• **Work order**: Somewhere below are a line with "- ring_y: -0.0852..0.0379" and a later line with "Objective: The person". Output exactly those lines and all lines between them.

Records from a dataset:

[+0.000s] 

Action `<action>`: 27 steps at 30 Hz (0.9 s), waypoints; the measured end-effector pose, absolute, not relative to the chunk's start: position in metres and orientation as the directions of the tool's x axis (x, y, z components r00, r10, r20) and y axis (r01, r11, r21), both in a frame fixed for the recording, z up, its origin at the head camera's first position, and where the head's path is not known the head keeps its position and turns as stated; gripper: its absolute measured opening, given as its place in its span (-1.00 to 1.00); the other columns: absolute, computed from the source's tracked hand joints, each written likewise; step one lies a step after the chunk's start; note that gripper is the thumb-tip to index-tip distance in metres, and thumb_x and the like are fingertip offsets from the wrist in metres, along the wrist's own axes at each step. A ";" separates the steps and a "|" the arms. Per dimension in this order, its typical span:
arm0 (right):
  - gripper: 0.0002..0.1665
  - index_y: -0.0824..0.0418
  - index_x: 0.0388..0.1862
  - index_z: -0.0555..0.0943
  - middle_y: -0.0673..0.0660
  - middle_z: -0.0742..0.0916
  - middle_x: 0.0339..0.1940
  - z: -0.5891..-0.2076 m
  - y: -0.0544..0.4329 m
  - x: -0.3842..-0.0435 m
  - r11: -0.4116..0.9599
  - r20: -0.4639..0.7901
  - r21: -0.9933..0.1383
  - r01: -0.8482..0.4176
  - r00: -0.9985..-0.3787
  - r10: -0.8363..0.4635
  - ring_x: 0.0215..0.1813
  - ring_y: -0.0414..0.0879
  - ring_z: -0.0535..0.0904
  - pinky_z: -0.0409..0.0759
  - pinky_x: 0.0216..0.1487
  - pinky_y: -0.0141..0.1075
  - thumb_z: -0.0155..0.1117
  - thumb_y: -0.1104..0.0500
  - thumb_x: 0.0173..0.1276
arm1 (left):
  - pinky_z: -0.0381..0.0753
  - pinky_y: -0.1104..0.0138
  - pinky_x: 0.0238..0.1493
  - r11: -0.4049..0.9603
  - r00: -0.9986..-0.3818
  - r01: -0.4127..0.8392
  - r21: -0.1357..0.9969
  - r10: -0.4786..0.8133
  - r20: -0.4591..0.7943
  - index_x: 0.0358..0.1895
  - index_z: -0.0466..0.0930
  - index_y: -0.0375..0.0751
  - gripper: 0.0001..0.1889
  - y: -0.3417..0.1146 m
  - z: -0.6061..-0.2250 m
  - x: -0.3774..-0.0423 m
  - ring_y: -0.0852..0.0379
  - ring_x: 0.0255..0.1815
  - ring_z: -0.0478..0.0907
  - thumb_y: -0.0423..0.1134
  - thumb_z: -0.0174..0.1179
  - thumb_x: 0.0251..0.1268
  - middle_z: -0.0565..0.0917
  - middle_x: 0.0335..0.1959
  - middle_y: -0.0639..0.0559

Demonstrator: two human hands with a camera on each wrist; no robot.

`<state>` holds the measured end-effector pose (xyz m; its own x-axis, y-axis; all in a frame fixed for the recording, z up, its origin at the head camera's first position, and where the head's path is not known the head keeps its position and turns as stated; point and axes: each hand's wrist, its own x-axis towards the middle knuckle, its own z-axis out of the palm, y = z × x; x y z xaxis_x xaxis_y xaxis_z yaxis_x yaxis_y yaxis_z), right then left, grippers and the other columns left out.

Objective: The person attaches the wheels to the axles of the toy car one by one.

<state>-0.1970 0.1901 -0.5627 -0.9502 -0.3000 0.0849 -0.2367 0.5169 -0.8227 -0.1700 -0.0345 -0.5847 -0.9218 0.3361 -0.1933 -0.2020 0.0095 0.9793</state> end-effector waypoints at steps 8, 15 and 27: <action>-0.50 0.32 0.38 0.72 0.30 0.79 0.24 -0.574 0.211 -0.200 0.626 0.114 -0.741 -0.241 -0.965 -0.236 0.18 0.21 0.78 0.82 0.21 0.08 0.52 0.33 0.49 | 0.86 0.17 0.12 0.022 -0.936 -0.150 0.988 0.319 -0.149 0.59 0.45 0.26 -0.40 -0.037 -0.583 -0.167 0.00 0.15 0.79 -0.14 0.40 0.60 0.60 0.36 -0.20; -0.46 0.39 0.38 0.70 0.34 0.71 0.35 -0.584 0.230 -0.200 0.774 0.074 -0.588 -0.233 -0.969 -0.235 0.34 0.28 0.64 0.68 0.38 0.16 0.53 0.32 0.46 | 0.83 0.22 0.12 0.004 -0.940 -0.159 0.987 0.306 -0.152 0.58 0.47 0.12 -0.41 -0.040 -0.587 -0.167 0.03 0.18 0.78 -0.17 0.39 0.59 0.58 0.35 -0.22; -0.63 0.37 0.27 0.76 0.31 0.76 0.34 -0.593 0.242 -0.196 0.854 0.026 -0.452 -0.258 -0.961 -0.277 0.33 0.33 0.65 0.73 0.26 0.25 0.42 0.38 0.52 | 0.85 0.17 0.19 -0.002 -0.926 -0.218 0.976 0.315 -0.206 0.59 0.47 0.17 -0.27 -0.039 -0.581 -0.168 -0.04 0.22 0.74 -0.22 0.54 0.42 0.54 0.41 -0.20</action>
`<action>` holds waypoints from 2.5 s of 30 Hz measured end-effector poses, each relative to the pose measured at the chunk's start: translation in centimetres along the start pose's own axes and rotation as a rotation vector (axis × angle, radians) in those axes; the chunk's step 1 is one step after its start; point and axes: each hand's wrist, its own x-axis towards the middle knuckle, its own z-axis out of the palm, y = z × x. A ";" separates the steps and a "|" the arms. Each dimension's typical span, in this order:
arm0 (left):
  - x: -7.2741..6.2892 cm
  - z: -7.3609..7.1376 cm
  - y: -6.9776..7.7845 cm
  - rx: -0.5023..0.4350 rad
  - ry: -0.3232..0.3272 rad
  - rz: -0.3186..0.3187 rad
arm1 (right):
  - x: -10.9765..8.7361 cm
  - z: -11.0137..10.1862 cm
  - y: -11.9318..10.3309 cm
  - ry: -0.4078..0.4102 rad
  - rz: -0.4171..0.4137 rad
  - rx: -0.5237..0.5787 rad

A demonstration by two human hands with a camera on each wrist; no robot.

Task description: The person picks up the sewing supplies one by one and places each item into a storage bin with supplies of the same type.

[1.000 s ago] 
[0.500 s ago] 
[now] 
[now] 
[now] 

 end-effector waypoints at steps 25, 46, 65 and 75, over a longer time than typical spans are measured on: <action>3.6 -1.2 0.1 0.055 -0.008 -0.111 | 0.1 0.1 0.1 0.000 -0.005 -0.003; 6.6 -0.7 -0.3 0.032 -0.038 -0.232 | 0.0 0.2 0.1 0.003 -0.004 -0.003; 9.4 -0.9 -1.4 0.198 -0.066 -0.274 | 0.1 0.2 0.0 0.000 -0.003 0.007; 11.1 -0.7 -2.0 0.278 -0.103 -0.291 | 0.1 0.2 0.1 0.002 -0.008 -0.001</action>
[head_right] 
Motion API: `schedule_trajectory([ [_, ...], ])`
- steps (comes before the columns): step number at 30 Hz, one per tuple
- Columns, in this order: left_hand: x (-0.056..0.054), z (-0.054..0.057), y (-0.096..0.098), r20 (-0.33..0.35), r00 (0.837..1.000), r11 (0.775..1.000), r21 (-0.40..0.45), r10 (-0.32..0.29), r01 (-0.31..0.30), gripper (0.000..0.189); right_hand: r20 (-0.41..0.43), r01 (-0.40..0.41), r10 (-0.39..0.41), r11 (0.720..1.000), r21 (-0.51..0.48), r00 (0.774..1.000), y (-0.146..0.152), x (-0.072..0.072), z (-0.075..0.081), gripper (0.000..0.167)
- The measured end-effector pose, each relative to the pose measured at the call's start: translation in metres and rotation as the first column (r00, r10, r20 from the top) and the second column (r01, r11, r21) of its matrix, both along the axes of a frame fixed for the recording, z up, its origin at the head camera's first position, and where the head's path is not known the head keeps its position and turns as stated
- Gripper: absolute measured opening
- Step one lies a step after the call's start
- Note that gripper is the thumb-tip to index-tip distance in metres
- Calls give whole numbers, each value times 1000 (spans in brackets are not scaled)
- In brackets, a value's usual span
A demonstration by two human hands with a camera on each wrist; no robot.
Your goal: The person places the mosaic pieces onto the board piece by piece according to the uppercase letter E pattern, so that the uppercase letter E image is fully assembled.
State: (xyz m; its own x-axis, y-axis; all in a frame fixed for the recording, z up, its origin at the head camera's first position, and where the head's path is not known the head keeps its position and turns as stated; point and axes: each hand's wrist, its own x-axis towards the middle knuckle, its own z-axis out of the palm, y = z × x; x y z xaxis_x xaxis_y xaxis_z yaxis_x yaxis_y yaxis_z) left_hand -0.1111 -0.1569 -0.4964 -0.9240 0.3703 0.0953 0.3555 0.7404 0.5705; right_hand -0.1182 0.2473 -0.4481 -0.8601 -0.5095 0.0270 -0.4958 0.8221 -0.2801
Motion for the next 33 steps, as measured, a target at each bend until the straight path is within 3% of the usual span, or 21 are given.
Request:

• **The answer**:
  - ring_y: -0.0852..0.0379
  - ring_x: 0.0255..0.1815
  - ring_z: -0.0478..0.0907
  - thumb_y: -0.0423..0.1134
  - thumb_z: -0.0174..0.1179
  - thumb_x: 0.0251..0.1268
  - middle_z: -0.0565..0.0917
  - middle_x: 0.0335..0.1959
  - middle_y: -0.0639..0.0559

Demonstrator: two human hands with a camera on each wrist; no robot.

`<state>` holds the measured end-effector pose (xyz m; its own x-axis, y-axis; all in a frame fixed for the recording, z up, its origin at the head camera's first position, and where the head's path is not known the head keeps its position and turns as stated; point and axes: each hand's wrist, its own x-axis towards the middle knuckle, its own z-axis out of the palm, y = z × x; x y z xaxis_x xaxis_y xaxis_z yaxis_x yaxis_y yaxis_z), right then left, grippers and the other columns left out.

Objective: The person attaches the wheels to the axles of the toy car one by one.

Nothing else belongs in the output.